About this task:
In the entries below, find the line with "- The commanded" and the line with "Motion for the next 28". Reproduce those two lines and every line between them exactly, and nothing more.

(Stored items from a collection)
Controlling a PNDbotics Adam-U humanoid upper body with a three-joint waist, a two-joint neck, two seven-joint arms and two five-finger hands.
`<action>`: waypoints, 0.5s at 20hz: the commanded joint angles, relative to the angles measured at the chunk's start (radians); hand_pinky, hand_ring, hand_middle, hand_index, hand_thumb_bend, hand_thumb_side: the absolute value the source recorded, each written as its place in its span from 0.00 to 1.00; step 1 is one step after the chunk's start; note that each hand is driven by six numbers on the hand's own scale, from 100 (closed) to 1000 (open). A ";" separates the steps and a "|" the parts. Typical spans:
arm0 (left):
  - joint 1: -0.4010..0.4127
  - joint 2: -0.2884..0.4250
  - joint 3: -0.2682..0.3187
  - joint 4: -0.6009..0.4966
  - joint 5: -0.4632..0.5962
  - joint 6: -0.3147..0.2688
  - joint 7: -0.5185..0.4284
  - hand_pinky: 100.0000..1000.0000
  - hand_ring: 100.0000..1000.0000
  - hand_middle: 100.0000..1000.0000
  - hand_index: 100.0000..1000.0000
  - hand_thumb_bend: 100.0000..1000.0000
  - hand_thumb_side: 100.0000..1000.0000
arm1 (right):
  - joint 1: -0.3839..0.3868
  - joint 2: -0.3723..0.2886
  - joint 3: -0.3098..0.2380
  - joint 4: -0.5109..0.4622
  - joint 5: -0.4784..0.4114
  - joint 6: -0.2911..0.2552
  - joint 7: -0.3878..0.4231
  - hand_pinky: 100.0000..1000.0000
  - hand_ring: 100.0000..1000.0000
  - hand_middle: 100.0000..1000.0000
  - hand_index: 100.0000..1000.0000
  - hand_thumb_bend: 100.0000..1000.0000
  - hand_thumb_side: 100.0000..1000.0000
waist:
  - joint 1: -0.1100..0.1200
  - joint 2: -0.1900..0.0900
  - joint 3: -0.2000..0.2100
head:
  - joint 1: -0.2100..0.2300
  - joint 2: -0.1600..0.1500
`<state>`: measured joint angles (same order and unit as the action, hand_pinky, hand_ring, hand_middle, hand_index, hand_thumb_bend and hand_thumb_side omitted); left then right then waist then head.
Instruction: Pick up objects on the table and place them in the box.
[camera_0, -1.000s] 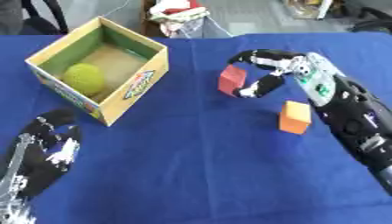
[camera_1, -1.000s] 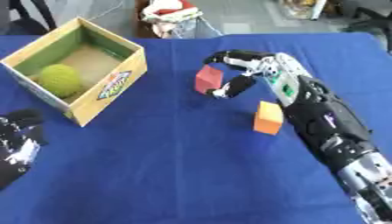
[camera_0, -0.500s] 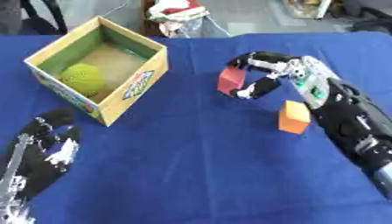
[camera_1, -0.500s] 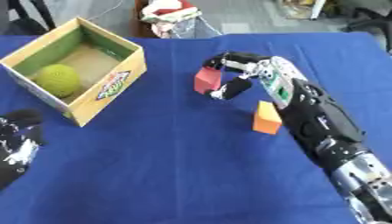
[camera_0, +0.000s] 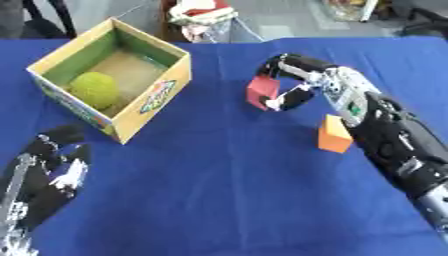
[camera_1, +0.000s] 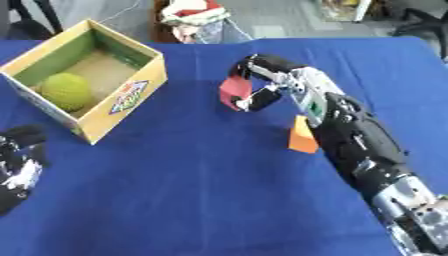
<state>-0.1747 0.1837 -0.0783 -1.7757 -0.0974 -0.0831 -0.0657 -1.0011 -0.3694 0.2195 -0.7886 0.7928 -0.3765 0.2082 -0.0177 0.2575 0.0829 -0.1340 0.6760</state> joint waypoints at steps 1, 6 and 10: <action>-0.007 0.014 0.001 -0.011 0.002 -0.002 -0.001 0.50 0.77 0.72 0.78 0.12 0.28 | -0.014 -0.005 -0.011 -0.012 0.005 0.000 -0.073 0.69 0.67 0.50 0.72 0.03 0.13 | 0.002 -0.016 0.002 | -0.005 -0.005; -0.007 0.014 0.000 -0.010 0.003 -0.002 -0.001 0.50 0.77 0.72 0.78 0.12 0.28 | -0.023 0.002 -0.004 -0.034 -0.013 0.005 -0.156 0.68 0.66 0.48 0.69 0.00 0.06 | 0.001 -0.018 0.002 | -0.006 -0.004; -0.007 0.015 -0.001 -0.010 0.003 -0.002 -0.002 0.50 0.77 0.72 0.78 0.12 0.28 | -0.052 0.007 0.011 -0.090 -0.054 0.001 -0.149 0.68 0.66 0.48 0.69 0.00 0.05 | 0.000 -0.020 0.002 | -0.009 -0.004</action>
<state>-0.1747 0.1837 -0.0785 -1.7757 -0.0973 -0.0829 -0.0660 -1.0255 -0.3537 0.2295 -0.8414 0.7549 -0.3740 0.0615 -0.0184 0.2576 0.0843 -0.1401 0.6760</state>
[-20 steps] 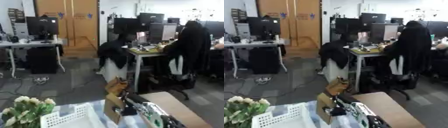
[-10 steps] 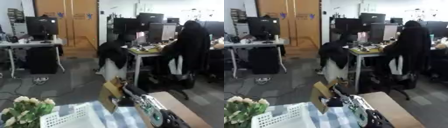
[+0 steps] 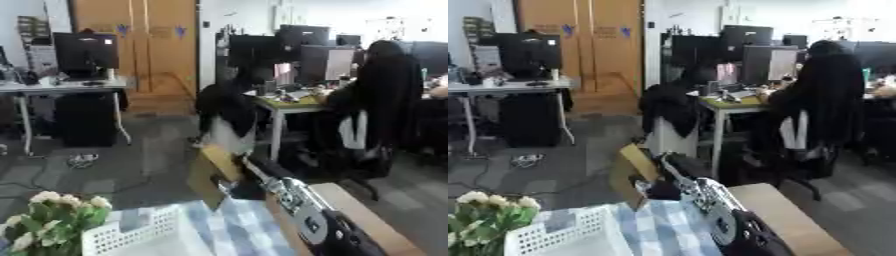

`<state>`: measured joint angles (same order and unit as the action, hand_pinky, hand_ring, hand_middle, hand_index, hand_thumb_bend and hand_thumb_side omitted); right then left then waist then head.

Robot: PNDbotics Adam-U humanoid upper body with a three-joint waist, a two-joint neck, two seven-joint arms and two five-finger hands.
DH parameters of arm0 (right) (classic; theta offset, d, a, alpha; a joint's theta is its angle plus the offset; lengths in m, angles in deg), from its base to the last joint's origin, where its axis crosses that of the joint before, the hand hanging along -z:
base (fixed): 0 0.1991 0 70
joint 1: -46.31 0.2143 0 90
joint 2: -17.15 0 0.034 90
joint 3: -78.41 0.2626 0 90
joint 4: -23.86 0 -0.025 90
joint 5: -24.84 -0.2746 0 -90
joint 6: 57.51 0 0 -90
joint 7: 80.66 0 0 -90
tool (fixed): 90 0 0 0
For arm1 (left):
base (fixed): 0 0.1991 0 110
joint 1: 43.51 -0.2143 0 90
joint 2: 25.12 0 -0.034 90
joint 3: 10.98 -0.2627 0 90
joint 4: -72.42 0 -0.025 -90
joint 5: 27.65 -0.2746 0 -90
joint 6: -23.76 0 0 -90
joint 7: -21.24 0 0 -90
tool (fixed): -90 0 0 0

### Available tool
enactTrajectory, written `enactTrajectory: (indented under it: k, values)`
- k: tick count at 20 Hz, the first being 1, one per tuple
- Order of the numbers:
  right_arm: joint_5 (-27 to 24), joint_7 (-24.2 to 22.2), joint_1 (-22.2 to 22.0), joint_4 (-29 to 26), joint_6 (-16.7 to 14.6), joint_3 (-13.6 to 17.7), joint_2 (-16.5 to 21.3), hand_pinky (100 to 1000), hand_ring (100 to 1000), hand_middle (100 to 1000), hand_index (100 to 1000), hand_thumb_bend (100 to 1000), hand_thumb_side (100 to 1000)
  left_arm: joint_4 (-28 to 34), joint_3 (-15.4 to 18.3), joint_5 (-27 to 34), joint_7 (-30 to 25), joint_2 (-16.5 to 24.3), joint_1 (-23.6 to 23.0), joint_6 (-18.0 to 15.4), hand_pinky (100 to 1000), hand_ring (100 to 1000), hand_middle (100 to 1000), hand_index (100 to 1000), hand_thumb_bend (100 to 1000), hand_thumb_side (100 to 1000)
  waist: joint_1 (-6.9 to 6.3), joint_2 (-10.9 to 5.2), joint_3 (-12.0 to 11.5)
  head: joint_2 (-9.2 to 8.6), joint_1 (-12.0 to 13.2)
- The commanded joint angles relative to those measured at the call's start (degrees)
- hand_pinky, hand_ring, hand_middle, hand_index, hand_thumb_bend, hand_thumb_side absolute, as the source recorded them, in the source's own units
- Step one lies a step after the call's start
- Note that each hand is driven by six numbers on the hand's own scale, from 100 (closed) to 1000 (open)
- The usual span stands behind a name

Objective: Pick up objects on the table and place them in the box.

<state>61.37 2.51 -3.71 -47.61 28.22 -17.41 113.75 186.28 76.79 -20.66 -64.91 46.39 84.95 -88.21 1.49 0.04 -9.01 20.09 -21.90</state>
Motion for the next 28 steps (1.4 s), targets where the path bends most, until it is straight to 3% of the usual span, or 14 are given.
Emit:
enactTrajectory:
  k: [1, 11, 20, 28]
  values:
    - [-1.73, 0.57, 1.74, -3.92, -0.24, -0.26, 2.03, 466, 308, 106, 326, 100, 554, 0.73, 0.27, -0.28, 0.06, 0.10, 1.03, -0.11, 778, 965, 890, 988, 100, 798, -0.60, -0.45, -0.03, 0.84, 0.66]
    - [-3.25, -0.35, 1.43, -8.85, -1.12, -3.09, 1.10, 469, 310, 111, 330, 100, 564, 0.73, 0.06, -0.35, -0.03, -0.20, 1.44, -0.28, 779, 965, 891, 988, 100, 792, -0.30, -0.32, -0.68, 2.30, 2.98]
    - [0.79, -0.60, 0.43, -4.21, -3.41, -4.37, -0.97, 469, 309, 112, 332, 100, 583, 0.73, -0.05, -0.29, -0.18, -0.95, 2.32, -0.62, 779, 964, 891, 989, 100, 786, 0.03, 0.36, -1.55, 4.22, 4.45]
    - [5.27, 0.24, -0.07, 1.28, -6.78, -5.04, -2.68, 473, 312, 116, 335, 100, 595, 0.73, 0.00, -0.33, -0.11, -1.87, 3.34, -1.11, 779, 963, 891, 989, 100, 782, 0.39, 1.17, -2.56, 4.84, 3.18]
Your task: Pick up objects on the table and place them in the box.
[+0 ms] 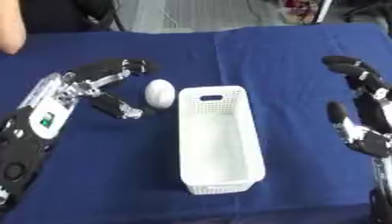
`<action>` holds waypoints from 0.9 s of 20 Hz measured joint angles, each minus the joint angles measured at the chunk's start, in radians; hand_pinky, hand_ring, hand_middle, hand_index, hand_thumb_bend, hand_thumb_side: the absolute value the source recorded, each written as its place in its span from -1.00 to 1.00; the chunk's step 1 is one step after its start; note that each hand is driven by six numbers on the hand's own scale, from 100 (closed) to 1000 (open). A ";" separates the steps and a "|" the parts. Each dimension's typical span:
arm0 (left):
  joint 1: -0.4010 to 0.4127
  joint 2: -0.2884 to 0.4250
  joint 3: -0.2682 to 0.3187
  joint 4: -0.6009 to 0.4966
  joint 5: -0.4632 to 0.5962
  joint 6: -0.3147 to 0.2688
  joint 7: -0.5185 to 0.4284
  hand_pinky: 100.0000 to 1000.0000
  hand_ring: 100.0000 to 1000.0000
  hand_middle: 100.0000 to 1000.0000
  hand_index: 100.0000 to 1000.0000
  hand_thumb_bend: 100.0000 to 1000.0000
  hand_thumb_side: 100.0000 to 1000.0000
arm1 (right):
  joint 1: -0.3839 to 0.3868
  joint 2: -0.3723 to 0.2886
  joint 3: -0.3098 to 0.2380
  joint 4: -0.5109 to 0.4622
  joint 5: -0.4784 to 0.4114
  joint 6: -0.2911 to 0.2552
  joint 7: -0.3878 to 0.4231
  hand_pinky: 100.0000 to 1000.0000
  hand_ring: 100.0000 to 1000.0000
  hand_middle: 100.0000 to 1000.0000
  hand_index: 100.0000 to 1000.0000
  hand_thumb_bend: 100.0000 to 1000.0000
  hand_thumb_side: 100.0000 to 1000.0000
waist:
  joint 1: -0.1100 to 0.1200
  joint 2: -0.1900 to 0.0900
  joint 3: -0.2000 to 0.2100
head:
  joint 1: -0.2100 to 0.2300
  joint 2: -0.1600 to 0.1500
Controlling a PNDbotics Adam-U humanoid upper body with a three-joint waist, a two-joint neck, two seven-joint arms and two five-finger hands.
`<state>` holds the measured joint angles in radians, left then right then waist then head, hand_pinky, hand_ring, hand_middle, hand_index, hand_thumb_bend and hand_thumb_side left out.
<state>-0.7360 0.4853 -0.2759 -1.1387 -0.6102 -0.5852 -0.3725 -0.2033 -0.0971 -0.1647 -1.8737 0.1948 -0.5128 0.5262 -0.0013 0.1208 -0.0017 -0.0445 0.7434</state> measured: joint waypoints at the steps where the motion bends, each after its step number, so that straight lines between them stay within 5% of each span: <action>1: -0.003 -0.003 -0.001 0.005 -0.006 -0.005 0.001 0.49 0.56 0.76 0.94 0.90 0.17 | 0.000 0.000 0.000 0.001 0.000 0.000 0.000 1.00 0.77 0.65 0.66 -0.62 -0.07 | 0.000 0.000 0.000 | 0.000 0.000; 18: -0.043 -0.034 -0.014 0.082 -0.103 -0.068 0.029 0.52 0.58 0.75 0.95 0.94 0.19 | -0.004 0.000 0.005 0.002 -0.008 -0.004 0.008 1.00 0.77 0.65 0.66 -0.65 -0.06 | -0.001 0.010 -0.018 | 0.002 -0.001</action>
<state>-0.7791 0.4512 -0.2899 -1.0572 -0.7127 -0.6536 -0.3439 -0.2078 -0.0971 -0.1592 -1.8719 0.1865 -0.5166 0.5338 -0.0025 0.1307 -0.0194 -0.0430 0.7423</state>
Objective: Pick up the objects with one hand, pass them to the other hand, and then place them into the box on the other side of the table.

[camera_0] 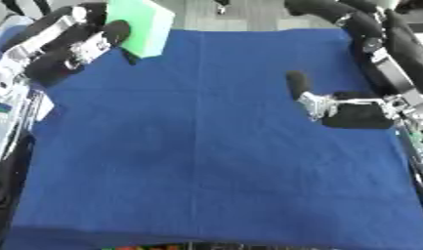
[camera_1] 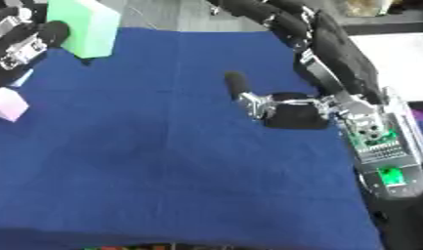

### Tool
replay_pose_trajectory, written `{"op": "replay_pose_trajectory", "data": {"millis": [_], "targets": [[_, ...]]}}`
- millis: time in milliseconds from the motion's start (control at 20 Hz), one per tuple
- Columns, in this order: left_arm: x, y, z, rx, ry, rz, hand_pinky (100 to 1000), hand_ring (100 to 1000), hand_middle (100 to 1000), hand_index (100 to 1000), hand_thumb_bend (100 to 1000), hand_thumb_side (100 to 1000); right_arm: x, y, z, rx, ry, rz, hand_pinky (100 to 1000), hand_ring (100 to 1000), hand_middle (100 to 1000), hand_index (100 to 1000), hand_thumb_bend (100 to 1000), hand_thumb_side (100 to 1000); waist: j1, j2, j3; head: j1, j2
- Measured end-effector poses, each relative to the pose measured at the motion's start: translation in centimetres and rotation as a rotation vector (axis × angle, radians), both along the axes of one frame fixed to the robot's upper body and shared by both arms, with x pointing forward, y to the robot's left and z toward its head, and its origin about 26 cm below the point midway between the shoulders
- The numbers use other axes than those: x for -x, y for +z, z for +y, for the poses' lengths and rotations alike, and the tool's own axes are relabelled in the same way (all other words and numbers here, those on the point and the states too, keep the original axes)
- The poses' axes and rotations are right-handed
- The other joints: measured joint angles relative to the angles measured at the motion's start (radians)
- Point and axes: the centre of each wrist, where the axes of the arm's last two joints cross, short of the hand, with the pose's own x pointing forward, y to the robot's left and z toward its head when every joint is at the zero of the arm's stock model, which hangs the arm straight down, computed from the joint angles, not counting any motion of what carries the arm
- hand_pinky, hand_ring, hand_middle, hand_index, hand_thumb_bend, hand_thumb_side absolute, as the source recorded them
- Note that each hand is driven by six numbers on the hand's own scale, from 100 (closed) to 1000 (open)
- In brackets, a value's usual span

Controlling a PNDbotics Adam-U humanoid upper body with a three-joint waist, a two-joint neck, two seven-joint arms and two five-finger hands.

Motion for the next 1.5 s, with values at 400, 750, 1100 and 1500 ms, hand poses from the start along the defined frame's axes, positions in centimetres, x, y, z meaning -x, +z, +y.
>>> {"op": "replay_pose_trajectory", "data": {"millis": [400,750,1100,1500], "targets": [[-1.0,0.0,-1.6,-0.068,-0.094,0.033,655,474,389,608,113,666,0.1,0.7,0.9,0.059,-0.002,-0.071,915,857,868,946,356,340,-0.005,0.006,-0.001,0.005,0.000],[-1.5,0.2,-2.8,-0.096,-0.140,0.043,656,474,388,607,115,662,0.2,0.8,1.8,0.059,0.004,-0.088,916,856,866,939,352,330,-0.006,0.006,0.000,0.008,0.000],[-1.7,0.5,-5.1,-0.132,-0.223,0.028,660,478,392,612,121,654,0.3,0.8,2.4,0.055,0.016,-0.085,917,850,860,927,317,331,-0.006,0.008,0.001,0.009,0.000],[-1.9,0.2,-6.5,-0.217,-0.285,0.010,661,480,394,615,129,650,0.4,0.8,2.7,0.063,0.041,-0.033,916,847,856,930,288,350,-0.006,0.010,0.001,0.010,0.000]]}}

Your response:
- The commanded joint angles relative to those measured at the call's start (degrees)
- hand_pinky, hand_ring, hand_middle, hand_index, hand_thumb_bend, hand_thumb_side absolute, as the source recorded them, in the source's own units
- Step one lies a step after the call's start
- Note that each hand is driven by six numbers on the hand's own scale, from 100 (closed) to 1000 (open)
- The usual span stands behind a name

Objective: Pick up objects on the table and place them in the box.

<state>61.37 2.51 -3.71 -47.61 28.22 -17.41 113.75 186.28 76.79 -20.66 -64.91 46.39 84.95 -88.21 1.49 0.04 -9.01 20.09 -21.90</state>
Motion for the next 28 steps (1.4 s), targets where the path bends most, until it is straight to 3% of the usual span, or 14 are given.

This completes the requested output.